> **Problem to work on**
Copy exactly the lines that run from the top of the listing to the line containing "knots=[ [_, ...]", both ends included, and omit the pictures.

(The data Opens)

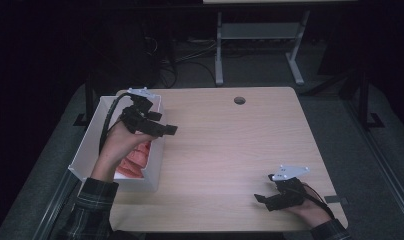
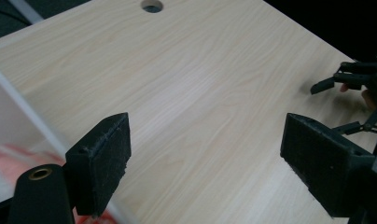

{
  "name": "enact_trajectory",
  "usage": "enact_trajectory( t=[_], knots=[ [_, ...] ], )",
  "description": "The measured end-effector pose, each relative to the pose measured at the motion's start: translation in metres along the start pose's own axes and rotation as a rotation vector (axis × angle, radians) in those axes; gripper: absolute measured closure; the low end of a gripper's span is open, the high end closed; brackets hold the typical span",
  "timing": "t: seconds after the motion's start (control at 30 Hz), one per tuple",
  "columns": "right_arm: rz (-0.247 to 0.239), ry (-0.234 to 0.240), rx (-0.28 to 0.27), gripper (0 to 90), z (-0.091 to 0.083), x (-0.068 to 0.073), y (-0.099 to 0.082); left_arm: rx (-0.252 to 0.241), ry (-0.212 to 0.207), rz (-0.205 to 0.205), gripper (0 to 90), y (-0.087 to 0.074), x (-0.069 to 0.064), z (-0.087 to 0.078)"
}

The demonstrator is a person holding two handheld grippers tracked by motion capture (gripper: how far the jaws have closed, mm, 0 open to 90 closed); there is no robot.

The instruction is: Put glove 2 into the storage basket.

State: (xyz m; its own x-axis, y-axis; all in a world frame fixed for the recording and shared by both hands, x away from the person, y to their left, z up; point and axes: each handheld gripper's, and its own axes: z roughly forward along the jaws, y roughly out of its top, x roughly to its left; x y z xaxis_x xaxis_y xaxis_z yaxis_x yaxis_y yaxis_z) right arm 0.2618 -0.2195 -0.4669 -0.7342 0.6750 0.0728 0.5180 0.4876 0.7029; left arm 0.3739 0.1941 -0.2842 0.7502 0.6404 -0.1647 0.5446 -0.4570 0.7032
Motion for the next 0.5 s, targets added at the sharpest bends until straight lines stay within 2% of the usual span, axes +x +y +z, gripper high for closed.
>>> enact_trajectory(
  t=[0.17,0.43,0.5],
  knots=[
    [0.011,0.001,-0.001,12.2,0.0,-0.001,0.0,0.01,-0.023,0.021,15.9,0.0,-0.018,0.016],
    [-0.001,0.0,0.0,12.2,0.0,0.0,0.0,0.043,-0.048,0.067,15.9,-0.003,-0.043,0.043],
    [0.0,0.004,0.002,12.2,0.0,0.0,0.0,0.047,-0.061,0.067,15.9,-0.005,-0.049,0.05]
  ],
)
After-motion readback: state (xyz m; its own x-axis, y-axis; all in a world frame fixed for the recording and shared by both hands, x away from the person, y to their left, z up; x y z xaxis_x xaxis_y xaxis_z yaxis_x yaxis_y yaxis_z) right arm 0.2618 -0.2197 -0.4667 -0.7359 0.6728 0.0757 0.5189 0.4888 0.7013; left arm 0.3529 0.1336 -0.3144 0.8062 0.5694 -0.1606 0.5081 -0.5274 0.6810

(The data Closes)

> **Answer**
{
  "name": "enact_trajectory",
  "usage": "enact_trajectory( t=[_], knots=[ [_, ...] ], )",

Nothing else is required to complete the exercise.